Аполлинарий Матвеевич Искрицкий был самым настоящим чудаком. Положение его в обществе было таково, что уличные мальчишки не решались бросать в него камнями, а люди его круга вспоминали об Аполлинарии Матвеевиче не иначе как с добродушной улыбкой. Он был богат и вдов. Жена его умерла молодой, не оставив Аполлинарию Матвеевичу детей. Родные хотели, чтобы он женился вторично, но Аполлинарий Матвеевич не поддержал эту идею. Он затворился и принялся читать и писать какой-то трактат. Так что, как водится, слава о нём пошла как о чернокнижнике. Кто-то из родственников Аполлинария Матвеевича рассказывал со смехом, что он пишет трактат о человеке. И действительно, это известие всех очень насмешило. Но Аполлинарий Матвеевич отказался обсуждать свой трактат, о котором, насмеявшись, все скоро забыли.

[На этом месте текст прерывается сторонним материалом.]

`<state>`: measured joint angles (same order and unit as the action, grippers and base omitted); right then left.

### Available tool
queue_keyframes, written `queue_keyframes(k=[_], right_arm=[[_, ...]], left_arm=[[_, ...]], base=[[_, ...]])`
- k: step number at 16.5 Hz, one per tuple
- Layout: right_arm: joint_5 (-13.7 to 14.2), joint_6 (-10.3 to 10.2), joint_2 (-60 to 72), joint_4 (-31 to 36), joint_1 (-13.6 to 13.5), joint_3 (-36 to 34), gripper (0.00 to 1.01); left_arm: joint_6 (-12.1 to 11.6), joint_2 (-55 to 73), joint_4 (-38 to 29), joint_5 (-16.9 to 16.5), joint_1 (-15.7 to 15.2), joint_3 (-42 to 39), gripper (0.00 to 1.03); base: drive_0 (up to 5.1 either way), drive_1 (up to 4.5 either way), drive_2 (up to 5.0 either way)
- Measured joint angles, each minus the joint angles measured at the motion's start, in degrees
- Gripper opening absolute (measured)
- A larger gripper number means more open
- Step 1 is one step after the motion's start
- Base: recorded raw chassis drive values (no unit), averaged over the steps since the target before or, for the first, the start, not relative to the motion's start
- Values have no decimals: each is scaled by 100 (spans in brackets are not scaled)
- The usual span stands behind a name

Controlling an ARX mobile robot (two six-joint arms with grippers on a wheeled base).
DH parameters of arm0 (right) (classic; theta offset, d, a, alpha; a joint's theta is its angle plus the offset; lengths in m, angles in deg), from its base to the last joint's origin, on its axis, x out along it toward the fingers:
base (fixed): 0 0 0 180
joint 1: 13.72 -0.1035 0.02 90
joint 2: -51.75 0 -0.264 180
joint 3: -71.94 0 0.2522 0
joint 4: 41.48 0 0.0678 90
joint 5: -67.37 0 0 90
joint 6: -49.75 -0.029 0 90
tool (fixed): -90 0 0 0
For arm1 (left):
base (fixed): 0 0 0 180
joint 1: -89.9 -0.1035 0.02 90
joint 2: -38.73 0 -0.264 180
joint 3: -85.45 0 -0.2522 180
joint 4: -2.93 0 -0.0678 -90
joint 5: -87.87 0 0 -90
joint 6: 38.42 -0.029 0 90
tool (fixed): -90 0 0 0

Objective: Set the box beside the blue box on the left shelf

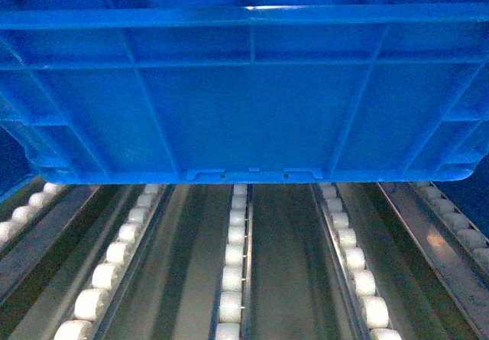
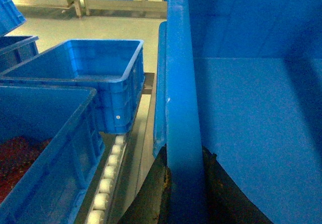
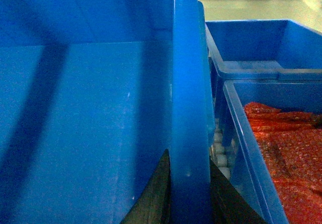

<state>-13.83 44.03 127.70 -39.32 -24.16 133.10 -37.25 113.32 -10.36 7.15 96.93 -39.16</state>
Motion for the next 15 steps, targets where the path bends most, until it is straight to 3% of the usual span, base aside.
queue_keyframes(k=[10,12,15], right_arm=[[13,0,0,-7,-2,0,9],[442,-2,0,-243,-98,11,9],[219,-236,24,-990,-118,177,9]], left_arm=[[0,0,2,2,0,0,11],[-26,0,363,540,114,72,11],[-94,31,706,590,66,103,11]], base=[[0,0,0],[0,0,0],[0,0,0]])
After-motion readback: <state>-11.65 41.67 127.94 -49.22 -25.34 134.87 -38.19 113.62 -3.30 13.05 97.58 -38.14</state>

Но спустя годы Аполлинарий Матвеевич вышел из своего затвора, стал чаще появляться на людях, бывать в гостях и даже приглашать к себе. Над ним продолжали посмеиваться, потому что он иногда высказывал очень странные мысли, но его же и любили, чему причиной была отзывчивость Аполлинария Матвеевича, помогавшего всем, кому только требовалась его помощь. Незнавшие Аполлинария Матвеевича искали знакомства с ним, а знавшие понимали, что решительно его не знают. И Аполлинарий Матвеевич слыл человеком добрейшим, хотя и странным. Главной же странностью его было сочетание убеждённого человеконенавистничества с подлинным добросердечием. Человечество вообще Аполлинарий Матвеевич ненавидел страстно, с отдельными его представителями держался грубо и неприязненно. Зато всякий, попавший в беду, мог рассчитывать прежде всего на Аполлинария Матвеевича. Кто-то из его родственников обронил, что вся странность чудного старика в том и состоит, что он ненавидит несовершенство рода человеческого. Но окружающие сочли это замечание шуткой и опять только весело посмеялись.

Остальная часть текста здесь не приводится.